Detraining (or what happens when we stop training)
By Iñigo Mujika
According to the principle of training reversibility, regular physical training induces various physiological adaptations that improve sports performance, whereas cessation or a major reduction in training brings about a partial or complete loss of these adaptations, thus compromising sports performance. In other words, the principle of reversibility is the principle of detraining. The training process and competition plans of athletes are often disrupted by illness, injury, rest periods or other factors that may induce a reduction or stoppage of usual levels of physical activity. It is therefore important to identify the effects and understand the mechanisms responsible for the changes that occur in an athlete’s physiological capacities and sports performance.
Definition of detraining
Detraining is defined as the partial or complete loss of anatomical, physiological and performance adaptations induced by training, as a consequence of training reduction or cessation.
Physiological characteristics of detraining
1. Cardiorespiratory detraining
Maximal oxygen uptake falls in highly trained athletes after four weeks of insufficient training. This reduction occurs because of an almost immediate reduction in total blood volume and plasma volume, the latter caused by a reduction in the content of plasma proteins. The increase in exercise heart rate at maximal and submaximal intensities is not sufficient to counterbalance the reduction in systolic stroke volume, and maximal and submaximal cardiac output drops, whereas it may increase at rest. Cardiac dimensions, including ventricular volumes and wall thickness, are often reduced. Blood pressure and total peripheral resistance increase, and ventilatory efficiency usually diminishes after short periods of training cessation.
2. Metabolic detraining
From a metabolic point of view, one of the main consequences of insufficient training is a trend towards a higher reliance on carbohydrates as a substrate for active muscles. Even a shortlasting period of insuffcient training induces an increase in the respiratory exchange ratio at maximal and submaximal intensities. Glucose tolerance and whole-body glucose uptake are rapidly and markedly reduced, due to a decline in insulin sensitivity coupled with a reduced muscle GLUT-4 transporter protein content. Muscle lipoprotein lipase activity decreases while it increases at the adipose tissue level, thus favouring the storage of adipose tissue. In addition, the training-induced antiatherogenic lipoprotein profile is reversed. Blood lactate concentration increases at submaximal exercise intensities, and the lactate threshold is apparent at a lower percentage of maximal oxygen uptake. These changes, coupled with a base deficit, result in a higher post-exercise acidosis. Trained muscle’s glycogen concentration suffers a rapid decline, reverting to sedentary values within a few weeks of training cessation.
3. Muscular detraining
Skeletal muscle is a tissue characterised by its dynamic nature and extraordinary plasticity, which allows it to adapt to variable levels of functional demands. When these demands are not sufficient to maintain the adaptations induced by training, muscular detraining occurs. This implies alterations in both muscle structure and function. Capillary density, fiber type distribution and cross-sectional area, arterio-venous oxygen difference, and even myoglobin concentration could be reduced in athletes within a few weeks of training cessation, but this is unlikely to happen during poorly planned tapering periods. On the contrary, rapid and progressive reductions in oxidative enzime activities have been observed in swimmers.

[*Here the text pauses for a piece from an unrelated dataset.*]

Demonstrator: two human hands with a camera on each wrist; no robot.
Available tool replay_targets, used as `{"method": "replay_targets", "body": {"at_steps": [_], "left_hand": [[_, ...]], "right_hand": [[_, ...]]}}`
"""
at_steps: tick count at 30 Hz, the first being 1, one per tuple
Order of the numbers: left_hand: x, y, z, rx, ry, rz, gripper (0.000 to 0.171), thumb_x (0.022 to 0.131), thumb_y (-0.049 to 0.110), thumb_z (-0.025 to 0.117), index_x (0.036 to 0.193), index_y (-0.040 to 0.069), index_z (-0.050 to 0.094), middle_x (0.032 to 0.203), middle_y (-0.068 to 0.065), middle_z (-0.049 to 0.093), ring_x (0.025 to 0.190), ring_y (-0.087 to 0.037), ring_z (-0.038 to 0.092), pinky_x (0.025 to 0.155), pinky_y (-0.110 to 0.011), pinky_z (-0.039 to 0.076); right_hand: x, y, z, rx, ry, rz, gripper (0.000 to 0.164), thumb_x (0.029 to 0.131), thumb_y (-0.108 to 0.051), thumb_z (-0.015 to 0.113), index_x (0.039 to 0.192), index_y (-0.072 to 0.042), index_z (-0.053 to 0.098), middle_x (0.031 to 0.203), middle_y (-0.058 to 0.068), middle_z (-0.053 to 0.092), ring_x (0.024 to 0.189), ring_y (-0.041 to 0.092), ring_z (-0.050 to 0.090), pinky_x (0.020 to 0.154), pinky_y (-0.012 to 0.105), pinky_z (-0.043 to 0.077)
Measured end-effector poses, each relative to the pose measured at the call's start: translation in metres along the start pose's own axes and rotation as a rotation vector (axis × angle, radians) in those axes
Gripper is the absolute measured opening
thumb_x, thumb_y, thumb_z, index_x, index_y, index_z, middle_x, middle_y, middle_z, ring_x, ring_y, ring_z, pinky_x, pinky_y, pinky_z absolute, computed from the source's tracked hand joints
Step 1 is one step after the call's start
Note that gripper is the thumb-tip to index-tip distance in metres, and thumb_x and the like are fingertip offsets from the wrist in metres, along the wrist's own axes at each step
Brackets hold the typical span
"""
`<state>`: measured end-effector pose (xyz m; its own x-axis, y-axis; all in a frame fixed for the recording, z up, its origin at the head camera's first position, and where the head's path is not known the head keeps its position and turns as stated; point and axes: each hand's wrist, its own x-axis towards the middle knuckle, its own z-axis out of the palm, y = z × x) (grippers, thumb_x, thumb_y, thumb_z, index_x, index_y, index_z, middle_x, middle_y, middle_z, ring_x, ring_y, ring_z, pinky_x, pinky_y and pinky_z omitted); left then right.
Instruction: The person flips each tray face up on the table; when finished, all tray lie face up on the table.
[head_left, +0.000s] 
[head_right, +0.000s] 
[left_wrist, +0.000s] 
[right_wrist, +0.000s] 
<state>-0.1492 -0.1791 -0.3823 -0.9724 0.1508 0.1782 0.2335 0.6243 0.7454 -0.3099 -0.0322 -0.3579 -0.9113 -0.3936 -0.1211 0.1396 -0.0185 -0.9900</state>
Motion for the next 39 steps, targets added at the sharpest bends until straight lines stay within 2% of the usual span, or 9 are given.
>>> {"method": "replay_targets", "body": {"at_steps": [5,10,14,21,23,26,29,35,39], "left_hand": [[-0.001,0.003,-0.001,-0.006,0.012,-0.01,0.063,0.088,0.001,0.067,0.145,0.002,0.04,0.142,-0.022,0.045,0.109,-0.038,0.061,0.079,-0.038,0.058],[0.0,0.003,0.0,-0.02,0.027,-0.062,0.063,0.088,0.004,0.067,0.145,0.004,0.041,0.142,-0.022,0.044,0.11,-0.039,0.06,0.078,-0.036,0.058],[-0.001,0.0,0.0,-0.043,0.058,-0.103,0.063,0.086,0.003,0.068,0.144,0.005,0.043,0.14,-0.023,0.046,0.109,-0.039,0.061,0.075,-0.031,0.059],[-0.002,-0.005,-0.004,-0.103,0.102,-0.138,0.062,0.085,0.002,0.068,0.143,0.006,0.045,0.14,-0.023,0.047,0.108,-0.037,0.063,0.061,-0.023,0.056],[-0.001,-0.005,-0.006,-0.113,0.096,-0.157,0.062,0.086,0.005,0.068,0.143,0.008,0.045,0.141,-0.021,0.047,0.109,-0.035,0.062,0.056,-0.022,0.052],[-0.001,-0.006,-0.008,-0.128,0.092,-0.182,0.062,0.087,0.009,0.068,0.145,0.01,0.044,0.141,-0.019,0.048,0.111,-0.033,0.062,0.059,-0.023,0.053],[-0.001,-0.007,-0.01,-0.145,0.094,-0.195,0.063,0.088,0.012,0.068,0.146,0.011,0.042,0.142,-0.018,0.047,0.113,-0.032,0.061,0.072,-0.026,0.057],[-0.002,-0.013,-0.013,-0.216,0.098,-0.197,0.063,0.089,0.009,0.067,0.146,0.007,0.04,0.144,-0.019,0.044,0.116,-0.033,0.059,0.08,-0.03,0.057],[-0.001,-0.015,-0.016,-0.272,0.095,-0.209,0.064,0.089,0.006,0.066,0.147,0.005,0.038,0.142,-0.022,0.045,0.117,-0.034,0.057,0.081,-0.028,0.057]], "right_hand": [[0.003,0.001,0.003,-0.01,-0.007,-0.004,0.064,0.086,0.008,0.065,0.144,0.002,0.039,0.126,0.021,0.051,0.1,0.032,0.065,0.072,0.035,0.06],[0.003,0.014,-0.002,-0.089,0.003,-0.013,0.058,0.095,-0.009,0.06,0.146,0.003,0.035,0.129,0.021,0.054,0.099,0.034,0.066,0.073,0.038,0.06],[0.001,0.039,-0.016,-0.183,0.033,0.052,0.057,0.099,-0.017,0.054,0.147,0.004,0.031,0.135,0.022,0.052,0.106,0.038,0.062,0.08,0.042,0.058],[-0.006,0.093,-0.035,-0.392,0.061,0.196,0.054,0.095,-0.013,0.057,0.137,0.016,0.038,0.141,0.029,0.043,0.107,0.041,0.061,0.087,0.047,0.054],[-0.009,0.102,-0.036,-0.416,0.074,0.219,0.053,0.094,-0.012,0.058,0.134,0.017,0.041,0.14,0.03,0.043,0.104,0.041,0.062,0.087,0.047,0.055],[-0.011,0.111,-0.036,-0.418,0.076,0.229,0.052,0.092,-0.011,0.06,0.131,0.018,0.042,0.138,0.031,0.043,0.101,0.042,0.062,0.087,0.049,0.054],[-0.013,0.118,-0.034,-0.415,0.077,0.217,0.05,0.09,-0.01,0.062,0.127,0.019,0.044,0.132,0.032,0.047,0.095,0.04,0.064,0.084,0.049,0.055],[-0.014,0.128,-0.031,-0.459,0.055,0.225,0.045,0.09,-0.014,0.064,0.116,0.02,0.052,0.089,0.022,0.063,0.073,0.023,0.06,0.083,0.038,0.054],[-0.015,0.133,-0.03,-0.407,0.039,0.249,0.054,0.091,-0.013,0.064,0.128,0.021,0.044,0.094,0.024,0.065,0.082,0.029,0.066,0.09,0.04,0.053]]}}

4. Detraining and performance
The general loss in cardiorespiratory fitness, metabolic efficiency and muscular respiratory capacity induces a rapid fall in an athlete’s endurance performance. This has been shown, for example, by the loss in performance measures in maximal swim tests. Strength production diminishes slowly in parallel to a reduction in electromyographic activity, but elite athletes’ eccentric force and sport specific power can fall significantly during periods of inactivity shorter than two weeks. The negative effects of complete inactivity can be countered by reduced training strategies, cross-training and the cross-transfer effect.